S.C. Code Ann. § 36-3-302(a) (Supp. 2016). Pursuant to 12 U.S.C. § 215a(e), a successor bank in a merger succeeds by operation of law to the predecessor bank's status as owner and holder of a Note. See 12 U.S.C. § 215a(e) ("[The] receiving association shall be deemed to be the same corporation as each bank . . . participating in the merger. All rights . . . of the individual merging banks . . . in and to every type of property . . . shall be transferred to . . . the receiving association by virtue of such merger without any . . . other transfer. The receiving association . . . shall hold . . . all rights of property . . . in the same manner and to the same extent as such rights . . . were held . . . by any one of the merging banks . . . at the time of the merger . . . ."); see, e.g., In re N.C. Deed of Trust, 719 S.E.2d 207, 210 (N.C. Ct. App. 2011) (holding "Bank of America, as the surviving corporation after the merger, succeeded by operation of law to [the predecessor bank's] status as owner and holder of the [l]oan [d]ocuments").

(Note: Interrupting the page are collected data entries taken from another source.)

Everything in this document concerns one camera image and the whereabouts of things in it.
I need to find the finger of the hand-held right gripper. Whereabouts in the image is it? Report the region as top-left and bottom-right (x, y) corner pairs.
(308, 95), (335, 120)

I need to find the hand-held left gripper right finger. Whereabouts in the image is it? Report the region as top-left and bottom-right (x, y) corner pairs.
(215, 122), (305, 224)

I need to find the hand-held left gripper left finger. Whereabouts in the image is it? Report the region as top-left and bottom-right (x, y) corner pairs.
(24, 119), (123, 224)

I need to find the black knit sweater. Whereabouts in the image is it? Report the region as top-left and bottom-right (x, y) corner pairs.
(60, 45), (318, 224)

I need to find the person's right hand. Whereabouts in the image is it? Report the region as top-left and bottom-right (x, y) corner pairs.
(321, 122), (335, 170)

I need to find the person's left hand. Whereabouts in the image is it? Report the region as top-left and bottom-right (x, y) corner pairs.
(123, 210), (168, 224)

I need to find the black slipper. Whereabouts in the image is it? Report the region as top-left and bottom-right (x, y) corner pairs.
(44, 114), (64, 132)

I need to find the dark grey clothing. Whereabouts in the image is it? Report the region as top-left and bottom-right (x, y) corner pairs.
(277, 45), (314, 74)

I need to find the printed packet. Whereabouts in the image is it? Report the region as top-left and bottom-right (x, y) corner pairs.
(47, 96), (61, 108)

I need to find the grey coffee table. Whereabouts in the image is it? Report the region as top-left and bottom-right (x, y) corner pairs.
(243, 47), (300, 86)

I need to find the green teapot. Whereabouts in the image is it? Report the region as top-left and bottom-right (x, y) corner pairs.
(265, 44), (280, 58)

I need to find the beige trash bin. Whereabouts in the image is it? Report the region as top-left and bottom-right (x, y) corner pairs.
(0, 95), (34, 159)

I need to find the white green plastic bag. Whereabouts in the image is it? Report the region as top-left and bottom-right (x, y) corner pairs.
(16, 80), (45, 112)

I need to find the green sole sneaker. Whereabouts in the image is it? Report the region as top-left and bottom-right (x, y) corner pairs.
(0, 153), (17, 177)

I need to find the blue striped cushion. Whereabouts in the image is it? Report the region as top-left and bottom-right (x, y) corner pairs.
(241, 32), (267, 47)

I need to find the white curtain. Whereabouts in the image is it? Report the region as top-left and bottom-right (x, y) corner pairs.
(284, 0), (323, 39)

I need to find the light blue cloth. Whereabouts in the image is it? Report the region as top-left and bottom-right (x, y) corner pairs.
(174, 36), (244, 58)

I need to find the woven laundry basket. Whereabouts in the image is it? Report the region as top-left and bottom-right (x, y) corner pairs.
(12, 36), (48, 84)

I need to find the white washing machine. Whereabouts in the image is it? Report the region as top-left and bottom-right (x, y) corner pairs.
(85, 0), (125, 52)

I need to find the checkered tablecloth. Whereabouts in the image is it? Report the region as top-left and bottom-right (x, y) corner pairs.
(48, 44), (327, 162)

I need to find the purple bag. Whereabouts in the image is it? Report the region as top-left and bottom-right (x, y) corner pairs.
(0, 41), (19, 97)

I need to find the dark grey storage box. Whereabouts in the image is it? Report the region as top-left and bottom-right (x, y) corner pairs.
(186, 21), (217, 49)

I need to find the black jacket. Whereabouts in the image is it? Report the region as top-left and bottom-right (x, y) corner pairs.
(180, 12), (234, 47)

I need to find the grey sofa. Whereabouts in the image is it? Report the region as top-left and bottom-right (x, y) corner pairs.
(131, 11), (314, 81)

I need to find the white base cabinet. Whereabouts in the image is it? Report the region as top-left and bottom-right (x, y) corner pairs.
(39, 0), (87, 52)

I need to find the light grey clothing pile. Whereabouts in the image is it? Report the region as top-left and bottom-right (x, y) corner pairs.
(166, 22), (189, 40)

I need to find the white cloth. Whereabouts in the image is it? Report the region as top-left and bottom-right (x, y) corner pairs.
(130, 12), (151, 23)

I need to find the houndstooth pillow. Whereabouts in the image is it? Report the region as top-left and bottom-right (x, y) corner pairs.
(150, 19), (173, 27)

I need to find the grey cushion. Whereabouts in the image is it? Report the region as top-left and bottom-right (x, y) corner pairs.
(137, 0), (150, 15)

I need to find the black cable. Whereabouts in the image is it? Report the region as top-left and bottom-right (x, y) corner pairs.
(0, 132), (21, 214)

First Union was the holder of Bentrim's Note because it had possession of the Note and was the identified payee. Further, First Union was the holder in due course of Bentrim's Note. First Union gave value for the Note when it loaned the $182,700 to Bentrim. There is nothing in the record to indicate First Union did not take the Note in good faith. Because the Note had just been issued to First Union, it was not overdue, dishonored, or in default. The original Note does not bear any unauthorized signature and has not been altered. There could not have been any claims to the instrument as listed in section 36-3-306 because First Union took first delivery of the Note. Finally, Bentrim does not assert First Union had notice of any defense or claim in recoupment as described in section 36-3-305(a).

Wachovia, as the surviving bank in the Wachovia-First Union merger, succeeded by operation of law to First Union's status as holder and holder in due course of Bentrim's Note. Similarly, Wells Fargo, as the surviving bank in the subsequent Wells Fargo-Wachovia merger, succeeded by operation of law to Wachovia's status as holder and holder in due course of Bentrim's Note.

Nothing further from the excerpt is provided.